5. “Damaging Democracy? Security Provision and Turnout in Afghan Elections” Under Review (with Luke Condra, Michael Callen, Radha Iyengar, and Jacob Shapiro)
In emerging democracies, elections are encouraged as a route to democratization. However, not only does violence often threaten these elections, but citizens often view as corrupt the security forces deployed to combat violence. We examine the effects of such security provision. In Afghanistan’s 2010 parliamentary election, polling centers with similar histories of pre-election violence unintentionally received different deployments of the Afghan National Police, enabling identification of police’s effects on turnout. Using data from the universe of polling sites and various household surveys, data usually unavailable in conflict settings, we estimate increases in police presence decreased voter turnout by an average of 30%. Our results adjudicate between competing theoretical mechanisms through which security forces could affect turnout, and show behavior is not driven by voter anticipation of election-day violence. This highlights a pitfall for building government legitimacy via elections in weakly institutionalized and conflict-affected states.
6. “Social Sanctioning, Trust, and Voter Turnout in Emerging Democracies” Under Review (with Danielle Jung)

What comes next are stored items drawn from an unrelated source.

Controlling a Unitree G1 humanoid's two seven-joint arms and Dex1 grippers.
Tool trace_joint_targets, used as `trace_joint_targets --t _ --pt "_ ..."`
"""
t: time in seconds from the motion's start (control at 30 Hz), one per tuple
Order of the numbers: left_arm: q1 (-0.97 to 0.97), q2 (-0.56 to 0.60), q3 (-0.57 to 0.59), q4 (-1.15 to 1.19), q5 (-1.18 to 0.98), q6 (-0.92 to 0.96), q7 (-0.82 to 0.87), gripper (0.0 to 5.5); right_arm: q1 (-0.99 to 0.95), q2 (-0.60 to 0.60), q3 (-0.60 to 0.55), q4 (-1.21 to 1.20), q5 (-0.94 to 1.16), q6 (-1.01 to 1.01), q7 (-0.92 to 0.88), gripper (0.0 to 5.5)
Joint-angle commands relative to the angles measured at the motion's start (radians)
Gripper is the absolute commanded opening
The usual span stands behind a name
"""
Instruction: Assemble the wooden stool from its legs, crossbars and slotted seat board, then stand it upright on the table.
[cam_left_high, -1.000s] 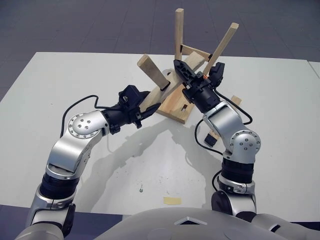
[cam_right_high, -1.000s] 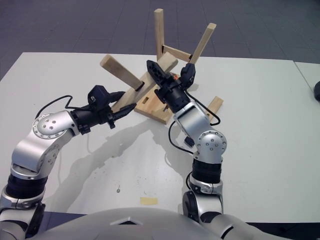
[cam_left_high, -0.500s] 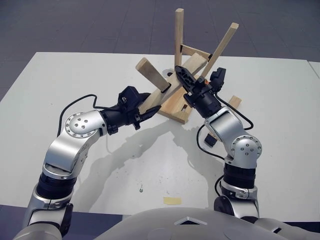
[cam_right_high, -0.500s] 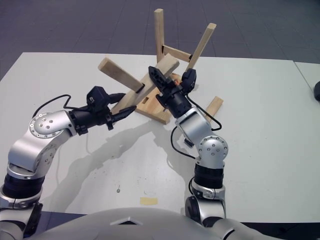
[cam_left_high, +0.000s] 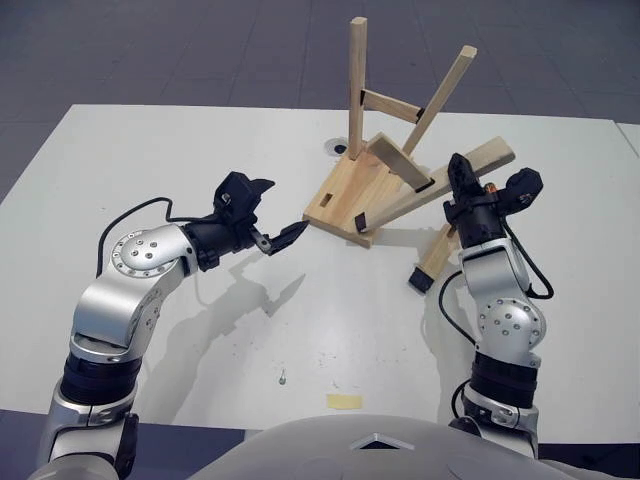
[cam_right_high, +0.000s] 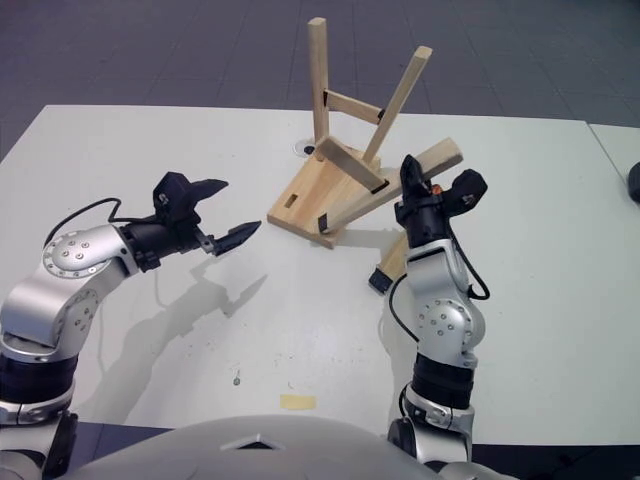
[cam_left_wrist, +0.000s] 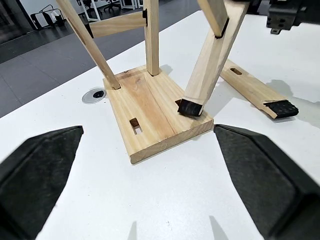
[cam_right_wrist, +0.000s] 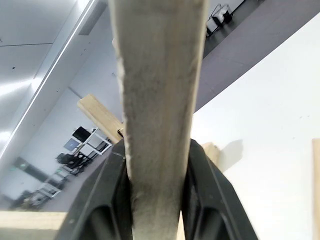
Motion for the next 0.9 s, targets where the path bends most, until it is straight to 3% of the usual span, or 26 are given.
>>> trace_joint_targets --t 0.03,0.3,0.9 --pt "0.011 0.002 -0.021 0.012 0.048 -0.025 0.019 5.4 0.04 -0.054 0.0 0.064 -0.192 0.018 -0.087 1.02" --pt "0.023 -0.002 -0.041 0.026 0.096 -0.052 0.026 5.4 0.046 -0.143 0.047 0.073 -0.412 0.09 -0.154 1.08" --pt "0.028 -0.006 -0.091 0.036 0.161 -0.085 0.015 5.4 -0.133 -0.215 0.069 0.131 -0.44 0.147 0.028 1.08"
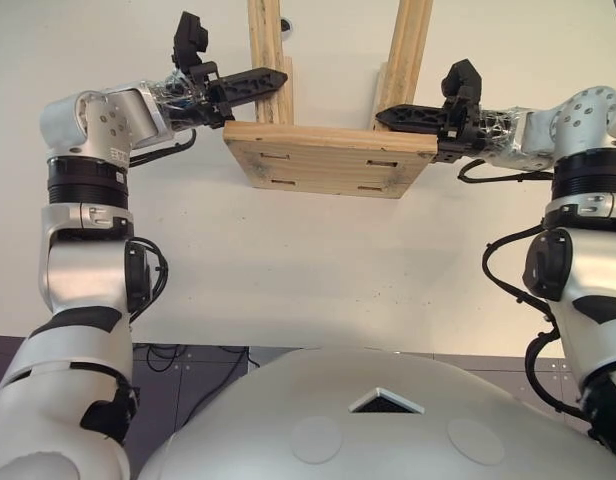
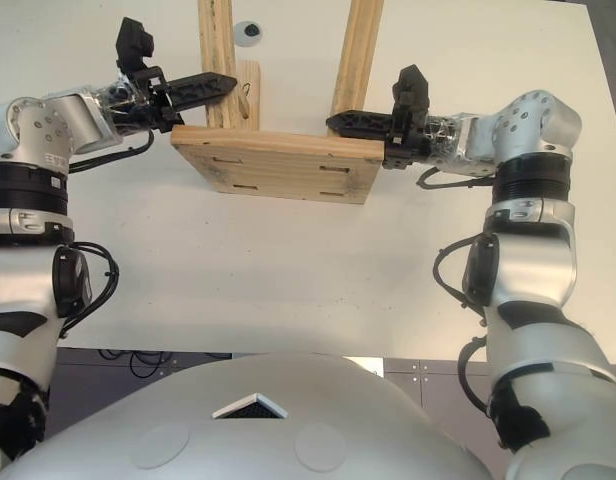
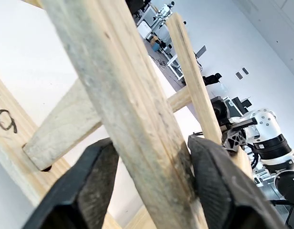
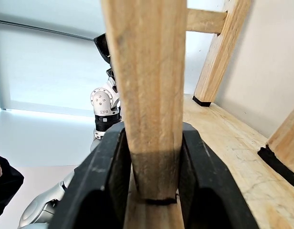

If individual ballots are not pivotal and turning out is costly, why do many citizens in transitioning democracies vote? Prior approaches highlight the psychological and material incentives that increase turnout. We argue that beyond individuals’ utility maximization, voting also reflects a person’s investment in collective goods and communities must cooperate and coordinate to mobilize members. Citizens therefore turn out to avoid negative social sanctions resulting from perceptions of strong community expectations and monitoring capacity. We test predictions with original survey data from Afghanistan’s 2010 parliamentary elections. We find avoidance of negative pay-offs from social sanctioning drives mobilization, and sanctioning declines in areas of stronger social capital. Strength of ethnic attachments and vote-buying do not consistently increase turnout for marginal voters.